• **EXERCISE**
Retype the complete listing without any change.

• **DATA SEGMENT**
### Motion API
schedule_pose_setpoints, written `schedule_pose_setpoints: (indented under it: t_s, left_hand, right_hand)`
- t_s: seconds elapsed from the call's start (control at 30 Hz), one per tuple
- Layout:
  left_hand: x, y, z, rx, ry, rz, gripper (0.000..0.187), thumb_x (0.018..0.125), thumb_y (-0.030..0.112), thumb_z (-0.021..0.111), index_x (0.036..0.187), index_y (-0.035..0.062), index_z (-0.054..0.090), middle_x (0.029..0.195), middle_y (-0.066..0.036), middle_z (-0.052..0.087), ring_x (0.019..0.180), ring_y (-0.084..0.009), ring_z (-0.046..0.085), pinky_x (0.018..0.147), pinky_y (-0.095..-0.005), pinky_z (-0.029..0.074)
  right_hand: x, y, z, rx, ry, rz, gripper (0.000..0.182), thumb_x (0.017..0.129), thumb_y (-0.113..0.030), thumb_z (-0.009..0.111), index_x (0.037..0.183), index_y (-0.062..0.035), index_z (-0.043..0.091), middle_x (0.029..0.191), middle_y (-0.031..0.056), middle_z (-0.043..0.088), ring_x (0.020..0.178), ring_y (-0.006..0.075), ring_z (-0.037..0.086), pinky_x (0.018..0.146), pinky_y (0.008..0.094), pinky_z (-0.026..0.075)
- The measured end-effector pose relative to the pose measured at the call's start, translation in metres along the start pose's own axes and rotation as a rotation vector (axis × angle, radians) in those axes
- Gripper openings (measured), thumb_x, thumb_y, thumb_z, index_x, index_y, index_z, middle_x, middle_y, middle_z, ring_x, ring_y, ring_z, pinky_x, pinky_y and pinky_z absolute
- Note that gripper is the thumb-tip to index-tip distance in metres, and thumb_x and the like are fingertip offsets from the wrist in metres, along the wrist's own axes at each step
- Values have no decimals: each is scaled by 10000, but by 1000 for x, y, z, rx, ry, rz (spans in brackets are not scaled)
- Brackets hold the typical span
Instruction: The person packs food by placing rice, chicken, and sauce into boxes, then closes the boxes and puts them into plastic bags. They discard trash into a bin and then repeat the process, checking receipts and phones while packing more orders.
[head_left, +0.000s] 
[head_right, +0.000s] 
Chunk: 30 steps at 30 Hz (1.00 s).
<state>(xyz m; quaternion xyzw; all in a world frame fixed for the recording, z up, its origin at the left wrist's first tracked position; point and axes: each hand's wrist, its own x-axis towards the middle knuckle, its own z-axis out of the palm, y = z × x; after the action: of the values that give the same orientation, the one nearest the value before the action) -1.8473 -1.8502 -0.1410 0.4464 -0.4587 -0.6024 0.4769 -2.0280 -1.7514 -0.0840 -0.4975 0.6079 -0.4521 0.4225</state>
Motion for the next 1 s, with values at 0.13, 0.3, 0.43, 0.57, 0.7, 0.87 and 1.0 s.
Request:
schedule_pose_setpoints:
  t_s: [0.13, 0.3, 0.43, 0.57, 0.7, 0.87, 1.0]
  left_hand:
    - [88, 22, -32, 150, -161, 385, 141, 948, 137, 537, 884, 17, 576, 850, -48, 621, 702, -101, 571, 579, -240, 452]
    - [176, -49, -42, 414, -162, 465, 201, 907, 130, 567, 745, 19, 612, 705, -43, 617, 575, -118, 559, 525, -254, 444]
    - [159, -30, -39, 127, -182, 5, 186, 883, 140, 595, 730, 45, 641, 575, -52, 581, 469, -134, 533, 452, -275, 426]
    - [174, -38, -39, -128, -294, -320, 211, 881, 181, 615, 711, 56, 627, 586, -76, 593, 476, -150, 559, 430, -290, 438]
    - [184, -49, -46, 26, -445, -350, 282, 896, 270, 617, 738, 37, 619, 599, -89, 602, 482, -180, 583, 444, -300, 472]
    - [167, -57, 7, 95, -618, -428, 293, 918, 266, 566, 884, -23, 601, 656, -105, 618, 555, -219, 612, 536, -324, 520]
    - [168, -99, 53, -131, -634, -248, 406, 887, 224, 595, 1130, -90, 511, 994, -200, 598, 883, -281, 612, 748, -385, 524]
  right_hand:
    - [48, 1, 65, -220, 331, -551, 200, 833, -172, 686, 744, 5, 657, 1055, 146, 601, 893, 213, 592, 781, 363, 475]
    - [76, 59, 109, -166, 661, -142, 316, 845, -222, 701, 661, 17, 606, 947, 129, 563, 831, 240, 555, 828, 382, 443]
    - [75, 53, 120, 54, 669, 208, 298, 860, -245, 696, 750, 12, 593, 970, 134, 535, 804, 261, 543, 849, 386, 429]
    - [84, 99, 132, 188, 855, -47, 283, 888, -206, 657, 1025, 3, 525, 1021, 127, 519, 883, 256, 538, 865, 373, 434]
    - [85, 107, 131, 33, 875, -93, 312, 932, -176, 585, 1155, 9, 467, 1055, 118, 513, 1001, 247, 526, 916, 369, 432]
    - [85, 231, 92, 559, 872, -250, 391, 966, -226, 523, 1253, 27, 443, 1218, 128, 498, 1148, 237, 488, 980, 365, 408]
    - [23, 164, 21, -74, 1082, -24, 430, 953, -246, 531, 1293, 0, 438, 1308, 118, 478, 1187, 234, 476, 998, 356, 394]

• **WRITTEN ANSWER**
### Motion API
schedule_pose_setpoints, written `schedule_pose_setpoints: (indented under it: t_s, left_hand, right_hand)`
- t_s: seconds elapsed from the call's start (control at 30 Hz), one per tuple
- Layout:
  left_hand: x, y, z, rx, ry, rz, gripper (0.000..0.187), thumb_x (0.018..0.125), thumb_y (-0.030..0.112), thumb_z (-0.021..0.111), index_x (0.036..0.187), index_y (-0.035..0.062), index_z (-0.054..0.090), middle_x (0.029..0.195), middle_y (-0.066..0.036), middle_z (-0.052..0.087), ring_x (0.019..0.180), ring_y (-0.084..0.009), ring_z (-0.046..0.085), pinky_x (0.018..0.147), pinky_y (-0.095..-0.005), pinky_z (-0.029..0.074)
  right_hand: x, y, z, rx, ry, rz, gripper (0.000..0.182), thumb_x (0.017..0.129), thumb_y (-0.113..0.030), thumb_z (-0.009..0.111), index_x (0.037..0.183), index_y (-0.062..0.035), index_z (-0.043..0.091), middle_x (0.029..0.191), middle_y (-0.031..0.056), middle_z (-0.043..0.088), ring_x (0.020..0.178), ring_y (-0.006..0.075), ring_z (-0.037..0.086), pinky_x (0.018..0.146), pinky_y (0.008..0.094), pinky_z (-0.026..0.075)
- The measured end-effector pose relative to the pose measured at the call's start, translation in metres along the start pose's own axes and rotation as a rotation vector (axis × angle, radians) in those axes
- Gripper openings (measured), thumb_x, thumb_y, thumb_z, index_x, index_y, index_z, middle_x, middle_y, middle_z, ring_x, ring_y, ring_z, pinky_x, pinky_y and pinky_z absolute
- Note that gripper is the thumb-tip to index-tip distance in metres, and thumb_x and the like are fingertip offsets from the wrist in metres, along the wrist's own axes at each step
- Values have no decimals: each is scaled by 10000, but by 1000 for x, y, z, rx, ry, rz (spans in brackets are not scaled)
- Brackets hold the typical span
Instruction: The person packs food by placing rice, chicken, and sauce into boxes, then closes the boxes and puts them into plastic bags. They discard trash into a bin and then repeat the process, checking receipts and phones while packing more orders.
[head_left, +0.000s] 
[head_right, +0.000s] 
Chunk: 30 steps at 30 Hz (1.00 s).
<state>(xyz m; quaternion xyzw; all in a world frame fixed for the recording, z up, its origin at the left wrist's first tracked position; point and axes: each hand's wrist, its own x-axis towards the middle knuckle, its own z-axis out of the palm, y = z × x; after the action: of the values that give the same orientation, the one nearest the value before the action) -1.8473 -1.8502 -0.1410 0.4464 -0.4587 -0.6024 0.4769 -2.0280 -1.7514 -0.0840 -0.4975 0.6079 -0.4521 0.4225</state>
Motion for the next 1 s, with values at 0.13, 0.3, 0.43, 0.57, 0.7, 0.87 and 1.0 s.
Request:
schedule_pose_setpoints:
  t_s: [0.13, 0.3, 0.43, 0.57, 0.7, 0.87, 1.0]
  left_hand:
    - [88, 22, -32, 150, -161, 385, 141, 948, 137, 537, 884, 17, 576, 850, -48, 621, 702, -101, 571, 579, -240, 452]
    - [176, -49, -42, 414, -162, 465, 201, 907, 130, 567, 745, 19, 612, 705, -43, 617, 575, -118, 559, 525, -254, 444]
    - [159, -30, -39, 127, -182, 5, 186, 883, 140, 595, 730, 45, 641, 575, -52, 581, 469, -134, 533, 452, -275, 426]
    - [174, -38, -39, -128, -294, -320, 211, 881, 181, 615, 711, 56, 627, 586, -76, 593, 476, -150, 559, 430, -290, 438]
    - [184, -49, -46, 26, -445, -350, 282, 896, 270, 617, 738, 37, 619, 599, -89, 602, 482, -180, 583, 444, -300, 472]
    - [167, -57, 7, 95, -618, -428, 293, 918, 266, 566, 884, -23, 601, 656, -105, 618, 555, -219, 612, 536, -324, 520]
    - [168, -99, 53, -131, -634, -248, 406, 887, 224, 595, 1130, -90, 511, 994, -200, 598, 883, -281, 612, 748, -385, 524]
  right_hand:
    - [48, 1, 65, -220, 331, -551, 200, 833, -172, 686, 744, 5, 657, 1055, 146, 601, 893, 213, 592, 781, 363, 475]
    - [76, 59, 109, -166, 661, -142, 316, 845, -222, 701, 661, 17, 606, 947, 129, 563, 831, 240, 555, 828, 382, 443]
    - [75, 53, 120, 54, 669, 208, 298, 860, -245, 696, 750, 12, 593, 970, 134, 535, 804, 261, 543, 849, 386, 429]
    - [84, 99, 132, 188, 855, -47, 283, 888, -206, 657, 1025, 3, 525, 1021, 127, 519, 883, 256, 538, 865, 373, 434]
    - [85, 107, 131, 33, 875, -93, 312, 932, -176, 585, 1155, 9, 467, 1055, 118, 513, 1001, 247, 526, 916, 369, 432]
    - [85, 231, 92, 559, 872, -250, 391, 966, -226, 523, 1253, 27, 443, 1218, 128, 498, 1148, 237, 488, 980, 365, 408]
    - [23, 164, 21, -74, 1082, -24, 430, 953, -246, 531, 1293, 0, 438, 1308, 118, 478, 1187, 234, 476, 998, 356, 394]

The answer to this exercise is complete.